Your objective:
Your task is to print all of the data below exactly, with no pictures included.

'''

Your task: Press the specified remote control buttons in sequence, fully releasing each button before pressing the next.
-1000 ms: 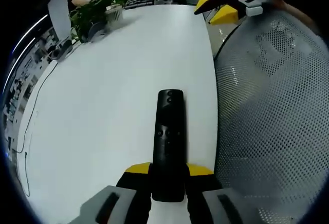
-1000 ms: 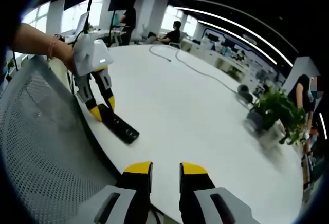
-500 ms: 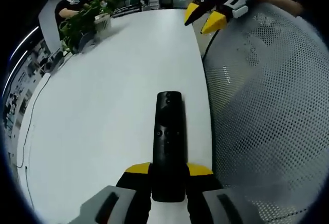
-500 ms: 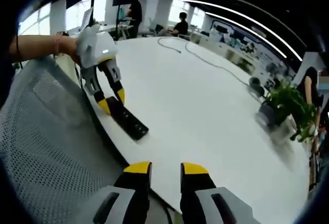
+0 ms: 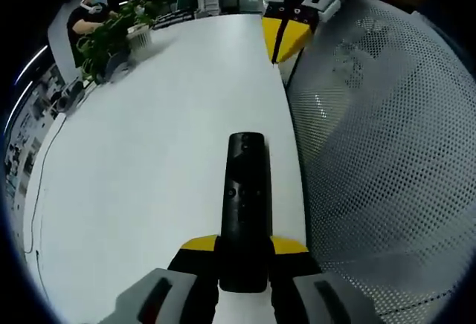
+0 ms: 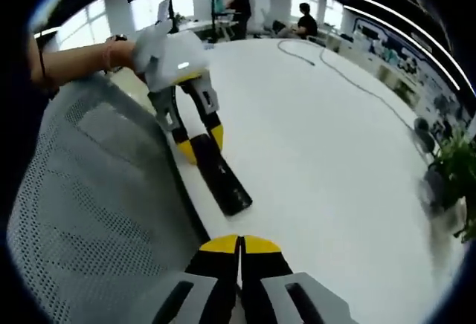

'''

Task solution:
Your task: Press the specified remote control buttons in sequence, fully releasing each button before pressing the next.
-1000 ms: 
-1000 ms: 
-500 ms: 
-500 ms: 
+0 ms: 
+0 ms: 

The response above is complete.